Required action ▸
Output the following data exactly.
■ ■ ■ ■
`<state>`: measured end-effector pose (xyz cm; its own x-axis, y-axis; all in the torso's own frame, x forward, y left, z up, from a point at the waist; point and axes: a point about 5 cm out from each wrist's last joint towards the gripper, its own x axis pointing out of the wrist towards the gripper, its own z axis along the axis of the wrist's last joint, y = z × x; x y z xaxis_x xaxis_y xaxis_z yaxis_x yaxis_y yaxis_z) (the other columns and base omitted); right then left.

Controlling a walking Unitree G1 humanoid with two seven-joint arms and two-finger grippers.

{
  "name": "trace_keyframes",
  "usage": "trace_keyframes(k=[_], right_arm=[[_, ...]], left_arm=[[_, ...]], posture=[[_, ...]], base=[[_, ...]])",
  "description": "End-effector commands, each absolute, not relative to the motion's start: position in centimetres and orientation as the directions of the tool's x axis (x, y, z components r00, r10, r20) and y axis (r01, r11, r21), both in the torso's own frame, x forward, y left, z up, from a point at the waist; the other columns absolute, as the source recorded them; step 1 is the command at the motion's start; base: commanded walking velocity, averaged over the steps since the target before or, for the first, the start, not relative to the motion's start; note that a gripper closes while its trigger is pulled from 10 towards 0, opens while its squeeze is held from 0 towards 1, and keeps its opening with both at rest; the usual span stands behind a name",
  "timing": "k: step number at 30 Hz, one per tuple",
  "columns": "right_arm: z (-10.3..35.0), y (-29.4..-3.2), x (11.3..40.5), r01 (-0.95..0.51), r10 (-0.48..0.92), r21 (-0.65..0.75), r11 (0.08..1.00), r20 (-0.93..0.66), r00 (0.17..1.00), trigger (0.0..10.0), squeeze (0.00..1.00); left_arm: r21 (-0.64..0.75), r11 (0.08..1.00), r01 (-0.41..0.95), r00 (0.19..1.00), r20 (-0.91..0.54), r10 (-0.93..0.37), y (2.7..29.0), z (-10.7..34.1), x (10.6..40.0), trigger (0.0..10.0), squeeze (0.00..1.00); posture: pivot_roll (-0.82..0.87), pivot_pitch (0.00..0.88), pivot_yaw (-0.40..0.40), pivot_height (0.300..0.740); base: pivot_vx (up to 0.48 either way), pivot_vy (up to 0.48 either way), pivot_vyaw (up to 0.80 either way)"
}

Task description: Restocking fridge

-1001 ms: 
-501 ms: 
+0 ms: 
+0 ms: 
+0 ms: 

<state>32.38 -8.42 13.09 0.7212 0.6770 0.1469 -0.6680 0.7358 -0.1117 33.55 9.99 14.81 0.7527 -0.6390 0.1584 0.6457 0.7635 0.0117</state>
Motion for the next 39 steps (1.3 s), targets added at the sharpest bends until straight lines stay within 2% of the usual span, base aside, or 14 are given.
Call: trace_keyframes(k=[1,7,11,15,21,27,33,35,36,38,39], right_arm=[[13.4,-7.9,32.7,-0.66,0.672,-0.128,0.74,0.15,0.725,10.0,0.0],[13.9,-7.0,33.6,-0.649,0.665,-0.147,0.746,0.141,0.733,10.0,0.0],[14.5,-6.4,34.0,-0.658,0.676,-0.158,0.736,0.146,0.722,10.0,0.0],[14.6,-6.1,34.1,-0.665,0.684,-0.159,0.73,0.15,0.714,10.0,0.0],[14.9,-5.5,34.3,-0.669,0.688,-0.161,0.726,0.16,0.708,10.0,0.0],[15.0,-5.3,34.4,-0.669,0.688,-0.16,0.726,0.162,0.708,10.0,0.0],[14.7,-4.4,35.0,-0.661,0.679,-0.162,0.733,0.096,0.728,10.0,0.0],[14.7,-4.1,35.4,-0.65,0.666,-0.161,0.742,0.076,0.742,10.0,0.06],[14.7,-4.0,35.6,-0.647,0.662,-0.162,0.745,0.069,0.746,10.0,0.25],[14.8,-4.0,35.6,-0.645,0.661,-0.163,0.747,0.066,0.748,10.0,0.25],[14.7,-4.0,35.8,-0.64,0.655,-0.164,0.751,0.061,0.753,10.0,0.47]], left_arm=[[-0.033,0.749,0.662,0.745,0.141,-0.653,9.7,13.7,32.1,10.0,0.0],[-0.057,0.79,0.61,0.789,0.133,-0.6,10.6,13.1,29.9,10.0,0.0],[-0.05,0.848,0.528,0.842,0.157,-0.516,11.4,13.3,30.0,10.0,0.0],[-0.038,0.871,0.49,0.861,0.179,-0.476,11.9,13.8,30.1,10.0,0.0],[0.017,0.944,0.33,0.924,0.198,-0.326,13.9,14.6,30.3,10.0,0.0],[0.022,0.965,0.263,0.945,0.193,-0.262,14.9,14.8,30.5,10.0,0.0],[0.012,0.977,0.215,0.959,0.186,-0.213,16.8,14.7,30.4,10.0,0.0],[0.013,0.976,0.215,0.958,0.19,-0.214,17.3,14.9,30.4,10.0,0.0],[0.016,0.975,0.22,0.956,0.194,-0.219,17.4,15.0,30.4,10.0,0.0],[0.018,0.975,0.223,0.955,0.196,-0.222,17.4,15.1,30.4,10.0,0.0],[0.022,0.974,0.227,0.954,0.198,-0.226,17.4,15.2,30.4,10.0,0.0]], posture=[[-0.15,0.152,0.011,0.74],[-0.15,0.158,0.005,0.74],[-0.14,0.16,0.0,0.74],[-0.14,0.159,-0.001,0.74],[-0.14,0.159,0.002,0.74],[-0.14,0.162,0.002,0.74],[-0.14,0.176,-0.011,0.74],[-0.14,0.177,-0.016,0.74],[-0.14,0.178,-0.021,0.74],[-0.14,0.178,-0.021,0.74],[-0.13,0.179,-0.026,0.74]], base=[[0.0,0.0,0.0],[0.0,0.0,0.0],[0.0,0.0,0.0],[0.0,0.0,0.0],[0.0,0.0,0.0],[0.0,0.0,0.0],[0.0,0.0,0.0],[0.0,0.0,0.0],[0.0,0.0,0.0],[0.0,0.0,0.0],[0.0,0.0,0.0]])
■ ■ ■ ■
Task answer ▸
`<state>`: measured end-effector pose (xyz cm; its own x-axis, y-axis; all in the torso's own frame, x forward, y left, z up, from a point at the waist; point and axes: a point about 5 cm out from each wrist's last joint towards the gripper, its own x axis pointing out of the wrist towards the gripper, its own z axis along the axis of the wrist's last joint, y = z × x; x y z xaxis_x xaxis_y xaxis_z yaxis_x yaxis_y yaxis_z) (the other columns and base omitted); right then left.

Controlling a walking Unitree G1 humanoid with two seven-joint arms and two-finger grippers.

{
  "name": "trace_keyframes",
  "usage": "trace_keyframes(k=[_], right_arm=[[_, ...]], left_arm=[[_, ...]], posture=[[_, ...]], base=[[_, ...]])",
  "description": "End-effector commands, each absolute, not relative to the motion's start: position in centimetres and orientation as the directions of the tool's x axis (x, y, z components r00, r10, r20) and y axis (r01, r11, r21), both in the torso's own frame, x forward, y left, z up, from a point at the waist; the other columns absolute, as the source recorded them; step 1 is the command at the motion's start; base: commanded walking velocity, averaged over the steps since the target before or, for the first, the start, not relative to the motion's start; note that a gripper closes while its trigger is pulled from 10 towards 0, opens while its squeeze is held from 0 towards 1, and keeps its opening with both at rest; the usual span stands behind a name",
  "timing": "k: step number at 30 Hz, one per tuple",
  "columns": "right_arm: z (-10.3..35.0), y (-29.4..-3.2), x (11.3..40.5), r01 (-0.95..0.51), r10 (-0.48..0.92), r21 (-0.65..0.75), r11 (0.08..1.00), r20 (-0.93..0.66), r00 (0.17..1.00), trigger (0.0..10.0), squeeze (0.00..1.00); left_arm: r21 (-0.64..0.75), r11 (0.08..1.00), r01 (-0.41..0.95), r00 (0.19..1.00), r20 (-0.91..0.54), r10 (-0.93..0.37), y (2.7..29.0), z (-10.7..34.1), x (10.6..40.0), trigger (0.0..10.0), squeeze (0.00..1.00); posture: pivot_roll (-0.82..0.87), pivot_pitch (0.00..0.88), pivot_yaw (-0.40..0.40), pivot_height (0.300..0.740); base: pivot_vx (up to 0.48 either way), pivot_vy (up to 0.48 either way), pivot_vyaw (up to 0.80 either way)"
}

Task description: Restocking fridge

-1001 ms: 
-501 ms: 
+0 ms: 
+0 ms: 
+0 ms: 

<state>32.38 -8.42 13.09 0.7212 0.6770 0.1469 -0.6680 0.7358 -0.1117 33.55 9.99 14.81 0.7527 -0.6390 0.1584 0.6457 0.7635 0.0117</state>
Motion for the next 39 steps (1.3 s), targets added at the sharpest bends until straight lines stay within 2% of the usual span, base aside, or 14 are given.
Call: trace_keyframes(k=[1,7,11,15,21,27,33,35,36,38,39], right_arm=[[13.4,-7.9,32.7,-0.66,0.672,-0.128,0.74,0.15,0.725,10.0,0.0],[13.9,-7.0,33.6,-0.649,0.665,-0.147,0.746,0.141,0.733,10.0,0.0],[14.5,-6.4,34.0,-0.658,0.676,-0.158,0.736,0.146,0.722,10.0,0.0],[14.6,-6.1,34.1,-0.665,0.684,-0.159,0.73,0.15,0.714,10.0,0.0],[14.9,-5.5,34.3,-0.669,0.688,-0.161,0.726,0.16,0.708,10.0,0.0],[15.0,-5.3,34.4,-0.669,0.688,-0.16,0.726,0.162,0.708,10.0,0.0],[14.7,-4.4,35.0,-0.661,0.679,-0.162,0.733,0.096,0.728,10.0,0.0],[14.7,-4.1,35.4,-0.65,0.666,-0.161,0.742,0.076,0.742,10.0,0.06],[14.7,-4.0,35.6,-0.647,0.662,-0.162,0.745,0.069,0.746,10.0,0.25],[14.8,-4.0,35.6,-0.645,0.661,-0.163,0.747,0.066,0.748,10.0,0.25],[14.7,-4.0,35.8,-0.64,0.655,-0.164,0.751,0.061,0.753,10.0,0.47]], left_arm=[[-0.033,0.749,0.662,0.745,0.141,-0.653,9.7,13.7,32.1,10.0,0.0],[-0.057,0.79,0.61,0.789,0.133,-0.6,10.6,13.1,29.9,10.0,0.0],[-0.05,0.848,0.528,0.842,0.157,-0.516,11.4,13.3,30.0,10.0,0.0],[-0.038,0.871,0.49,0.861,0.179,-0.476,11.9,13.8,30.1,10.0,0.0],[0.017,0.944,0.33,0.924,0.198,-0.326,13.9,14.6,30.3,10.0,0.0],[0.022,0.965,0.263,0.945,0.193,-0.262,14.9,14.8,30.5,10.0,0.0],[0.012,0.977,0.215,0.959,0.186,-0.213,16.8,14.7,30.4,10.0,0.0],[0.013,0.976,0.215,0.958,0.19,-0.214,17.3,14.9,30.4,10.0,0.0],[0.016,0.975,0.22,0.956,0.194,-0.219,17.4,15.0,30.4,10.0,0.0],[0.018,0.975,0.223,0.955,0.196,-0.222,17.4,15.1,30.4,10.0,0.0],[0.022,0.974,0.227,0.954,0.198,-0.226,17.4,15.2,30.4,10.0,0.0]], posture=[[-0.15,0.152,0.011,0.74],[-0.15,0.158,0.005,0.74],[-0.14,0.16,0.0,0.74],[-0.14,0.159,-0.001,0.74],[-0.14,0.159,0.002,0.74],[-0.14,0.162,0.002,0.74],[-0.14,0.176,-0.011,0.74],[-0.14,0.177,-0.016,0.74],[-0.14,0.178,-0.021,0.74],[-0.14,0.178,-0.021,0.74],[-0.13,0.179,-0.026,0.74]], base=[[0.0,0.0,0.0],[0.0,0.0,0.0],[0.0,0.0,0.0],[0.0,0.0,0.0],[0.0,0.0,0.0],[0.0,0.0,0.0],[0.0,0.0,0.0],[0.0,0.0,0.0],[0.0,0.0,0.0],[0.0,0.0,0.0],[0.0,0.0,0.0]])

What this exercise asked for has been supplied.